We observed that patients with chronic recurrent parotitis and juvenile recurrent parotitis had good relief of symptoms after performing sialendoscopy and it can be recommended as a treatment option for children, with no side effects. This has been further supported by a study conducted by Mikolajczak S. et al. [16] .

Gland excision was done in 11 [7%] patients in whom the submandibular gland was excised. The gland preservation rate was 93%. Similar results were seen in another study [17] .

Sialendoscopy is a safe procedure. The incidence of various complications like facial nerve palsy, hypoglossal palsy, haemorrhage, ductal wall injury reported in the literature is low. In our series two patients had ductal perforations, which were managed conservatively and in one patient a false passage was created. In all the three patients the cause was thick stricture of the duct. In a study conducted by Marshal et al. in a series of 450 sialendoscopies they did not report any of the above complications [12] . In a large series of 1000 sialendoscopies, impaction of the grasping forceps was reported in two patients and perforation in three cases were encountered.

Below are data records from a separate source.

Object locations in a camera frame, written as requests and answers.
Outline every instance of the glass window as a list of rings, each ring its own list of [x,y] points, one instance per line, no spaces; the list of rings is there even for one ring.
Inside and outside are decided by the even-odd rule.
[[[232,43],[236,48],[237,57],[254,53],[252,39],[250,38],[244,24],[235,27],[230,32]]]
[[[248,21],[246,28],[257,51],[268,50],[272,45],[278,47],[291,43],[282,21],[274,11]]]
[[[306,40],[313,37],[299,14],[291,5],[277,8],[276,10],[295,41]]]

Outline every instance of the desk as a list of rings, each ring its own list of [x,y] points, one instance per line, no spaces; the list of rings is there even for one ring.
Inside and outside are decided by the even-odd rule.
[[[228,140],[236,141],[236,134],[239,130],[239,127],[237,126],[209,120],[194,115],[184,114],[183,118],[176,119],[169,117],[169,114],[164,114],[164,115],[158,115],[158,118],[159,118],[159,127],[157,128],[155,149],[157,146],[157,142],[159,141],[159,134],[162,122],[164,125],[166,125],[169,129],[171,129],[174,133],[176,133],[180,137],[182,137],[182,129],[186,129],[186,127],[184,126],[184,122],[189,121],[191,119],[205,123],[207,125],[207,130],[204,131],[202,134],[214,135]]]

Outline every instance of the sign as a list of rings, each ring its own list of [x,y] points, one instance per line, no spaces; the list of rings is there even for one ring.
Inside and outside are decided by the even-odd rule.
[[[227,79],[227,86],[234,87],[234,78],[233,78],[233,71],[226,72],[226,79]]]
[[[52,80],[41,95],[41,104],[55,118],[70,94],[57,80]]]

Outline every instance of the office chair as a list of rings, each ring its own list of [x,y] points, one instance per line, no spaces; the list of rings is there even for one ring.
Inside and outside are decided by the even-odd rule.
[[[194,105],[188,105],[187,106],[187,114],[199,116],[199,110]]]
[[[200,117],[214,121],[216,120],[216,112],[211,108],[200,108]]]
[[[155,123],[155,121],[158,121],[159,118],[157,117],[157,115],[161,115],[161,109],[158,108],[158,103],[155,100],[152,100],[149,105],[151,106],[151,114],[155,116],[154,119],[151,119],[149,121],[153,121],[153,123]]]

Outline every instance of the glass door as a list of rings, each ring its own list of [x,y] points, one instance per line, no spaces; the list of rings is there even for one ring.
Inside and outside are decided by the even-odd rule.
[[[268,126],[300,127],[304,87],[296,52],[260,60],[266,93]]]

No other major complications were reported [18] . This is similar to our experience, confirming the safety of sialendoscopy.

Limitations of this procedure include, Hilar stones or impacted stones which cannot be removed with sialendoscope.

A technical limitation include fibrosed duct where there is difficulty to navigate in the duct.

5. Conclusion

Sialendoscopy is a safe and effective procedure when performed by trained personnel. It has no major risks and the complications are minimal. It can be used as a diagnostic and a therapeutic tool as it offers an advantage of treating the pathology at the time of diagnosis. It is a minimally invasive procedure that is gaining popularity.


*Corresponding author.

Conflicts of Interest

The authors declare no conflicts of interest.